Quantum commitments and signatures without one-way functions
- URL: http://arxiv.org/abs/2112.06369v3
- Date: Mon, 14 Feb 2022 06:03:21 GMT
- Title: Quantum commitments and signatures without one-way functions
- Authors: Tomoyuki Morimae, Takashi Yamakawa
- Abstract summary: In the classical world, the existence of commitments is equivalent to the existence of one-way functions.
In the quantum setting, commitments are not known to imply one-way functions.
We show that commitments with computational hiding and statistical binding exist if pseudorandom quantum states exist.
- Score: 9.767030279324038
- License: http://creativecommons.org/licenses/by/4.0/
- Abstract: In the classical world, the existence of commitments is equivalent to the
existence of one-way functions. In the quantum setting, on the other hand,
commitments are not known to imply one-way functions, but all known
constructions of quantum commitments use at least one-way functions. Are
one-way functions really necessary for commitments in the quantum world? In
this work, we show that non-interactive quantum commitments (for classical
messages) with computational hiding and statistical binding exist if
pseudorandom quantum states exist. Pseudorandom quantum states are sets of
quantum states that are efficiently generated but their polynomially many
copies are computationally indistinguishable from the same number of copies of
Haar random states [Ji, Liu, and Song, CRYPTO 2018]. It is known that
pseudorandom quantum states exist even if $\BQP=\QMA$ (relative to a quantum
oracle) [Kretschmer, TQC 2021], which means that pseudorandom quantum states
can exist even if no quantum-secure classical cryptographic primitive exists.

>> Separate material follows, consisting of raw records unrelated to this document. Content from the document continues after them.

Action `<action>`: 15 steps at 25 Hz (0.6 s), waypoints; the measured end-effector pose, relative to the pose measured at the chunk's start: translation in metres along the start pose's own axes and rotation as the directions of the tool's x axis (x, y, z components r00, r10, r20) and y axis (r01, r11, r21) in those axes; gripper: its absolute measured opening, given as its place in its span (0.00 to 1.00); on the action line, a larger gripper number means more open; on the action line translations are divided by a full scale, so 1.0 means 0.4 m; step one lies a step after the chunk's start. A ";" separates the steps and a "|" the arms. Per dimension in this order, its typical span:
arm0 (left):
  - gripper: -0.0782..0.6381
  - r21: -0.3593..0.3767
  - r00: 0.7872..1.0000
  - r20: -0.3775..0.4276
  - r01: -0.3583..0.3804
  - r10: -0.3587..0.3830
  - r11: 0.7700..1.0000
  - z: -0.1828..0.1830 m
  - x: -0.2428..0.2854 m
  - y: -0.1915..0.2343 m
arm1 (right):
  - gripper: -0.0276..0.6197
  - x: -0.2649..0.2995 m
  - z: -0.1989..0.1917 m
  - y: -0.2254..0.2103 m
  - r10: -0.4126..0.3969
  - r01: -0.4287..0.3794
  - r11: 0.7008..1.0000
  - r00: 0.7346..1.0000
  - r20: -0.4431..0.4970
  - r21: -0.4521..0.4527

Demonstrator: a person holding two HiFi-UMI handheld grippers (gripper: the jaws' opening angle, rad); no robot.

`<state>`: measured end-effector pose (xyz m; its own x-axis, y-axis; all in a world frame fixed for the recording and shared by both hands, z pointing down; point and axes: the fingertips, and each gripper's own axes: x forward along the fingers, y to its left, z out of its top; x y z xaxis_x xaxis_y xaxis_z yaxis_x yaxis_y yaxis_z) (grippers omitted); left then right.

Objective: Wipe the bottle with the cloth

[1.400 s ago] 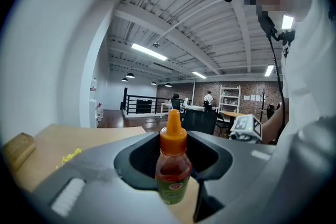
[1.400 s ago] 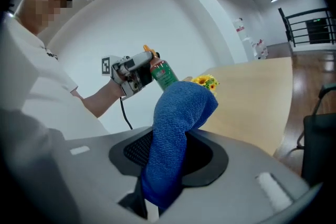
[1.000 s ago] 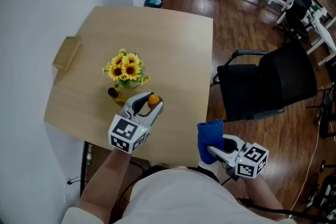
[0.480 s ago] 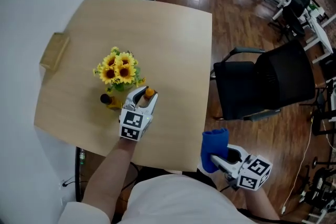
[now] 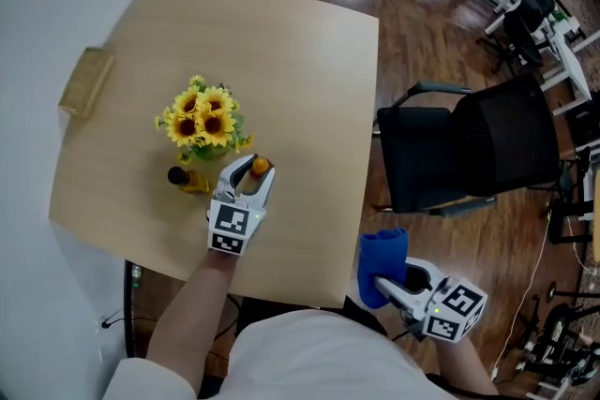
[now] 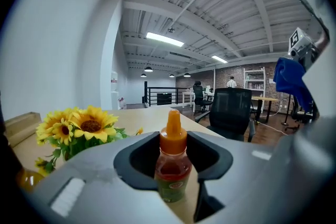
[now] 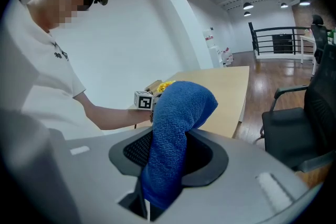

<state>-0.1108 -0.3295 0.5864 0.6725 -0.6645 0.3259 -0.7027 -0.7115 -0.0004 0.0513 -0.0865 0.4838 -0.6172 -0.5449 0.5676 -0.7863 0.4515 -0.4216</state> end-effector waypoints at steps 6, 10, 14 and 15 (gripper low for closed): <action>0.34 0.020 0.999 -0.016 -0.036 0.036 0.999 0.009 -0.019 -0.008 | 0.29 -0.009 0.009 -0.011 0.051 -0.051 0.999 0.999 -0.010 -0.020; 0.36 0.041 0.996 -0.026 -0.088 0.089 0.995 0.021 -0.066 -0.012 | 0.29 -0.012 0.020 -0.024 0.111 -0.112 0.992 0.994 -0.014 -0.059; 0.36 0.020 0.986 -0.038 -0.162 0.163 0.987 0.042 -0.150 -0.045 | 0.29 -0.023 0.031 -0.031 0.188 -0.189 0.974 0.982 -0.022 -0.124; 0.36 0.007 0.983 -0.043 -0.179 0.179 0.984 0.049 -0.176 -0.063 | 0.29 -0.028 0.031 -0.032 0.211 -0.212 0.967 0.977 -0.023 -0.142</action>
<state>-0.1357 -0.2692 0.5451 0.5249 -0.7708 0.3610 -0.8104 -0.5823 -0.0650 0.0679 -0.0952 0.4741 -0.7686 -0.4208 0.4818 -0.6255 0.6524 -0.4280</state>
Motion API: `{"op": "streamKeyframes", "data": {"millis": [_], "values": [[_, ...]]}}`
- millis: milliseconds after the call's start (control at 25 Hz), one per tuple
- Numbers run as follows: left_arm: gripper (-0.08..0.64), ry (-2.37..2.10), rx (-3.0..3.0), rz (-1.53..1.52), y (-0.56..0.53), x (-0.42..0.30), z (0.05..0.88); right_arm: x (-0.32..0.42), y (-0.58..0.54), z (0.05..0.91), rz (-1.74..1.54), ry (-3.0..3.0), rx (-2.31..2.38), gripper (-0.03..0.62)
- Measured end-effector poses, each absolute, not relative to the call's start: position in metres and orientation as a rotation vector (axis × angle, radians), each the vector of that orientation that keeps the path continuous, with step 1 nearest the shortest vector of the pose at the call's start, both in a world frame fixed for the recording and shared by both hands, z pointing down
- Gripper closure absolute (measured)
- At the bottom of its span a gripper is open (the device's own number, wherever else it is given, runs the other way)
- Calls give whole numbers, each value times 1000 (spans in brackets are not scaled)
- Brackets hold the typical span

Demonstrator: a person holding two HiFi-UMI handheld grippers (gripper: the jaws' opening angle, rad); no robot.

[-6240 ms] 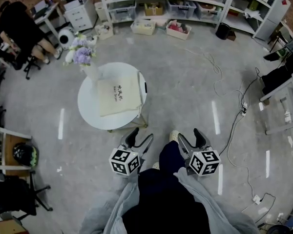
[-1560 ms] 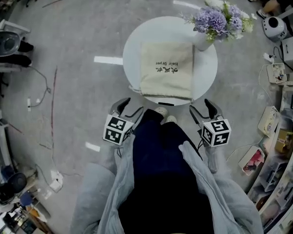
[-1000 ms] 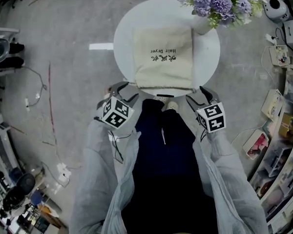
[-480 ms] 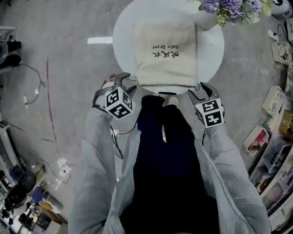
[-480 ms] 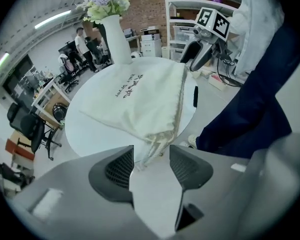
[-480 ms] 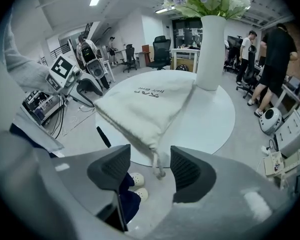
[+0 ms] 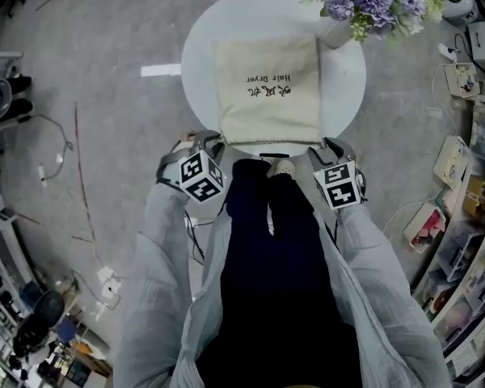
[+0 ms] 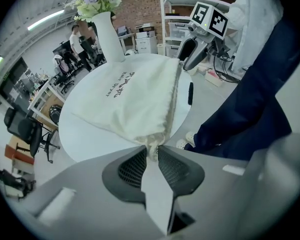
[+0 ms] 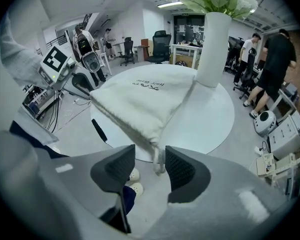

Our result therefore shows that quantum commitments can exist even if no
quantum-secure classical cryptographic primitive exists. In particular, quantum
commitments can exist even if no quantum-secure one-way function exists. In
this work, we also consider digital signatures, which are other fundamental
primitives in cryptography. We show that one-time secure digital signatures
with quantum public keys exist if pseudorandom quantum states exist. In the
classical setting, the existence of digital signatures is equivalent to the
existence of one-way functions. Our result, on the other hand, shows that
quantum signatures can exist even if no quantum-secure classical cryptographic
primitive (including quantum-secure one-way functions) exists.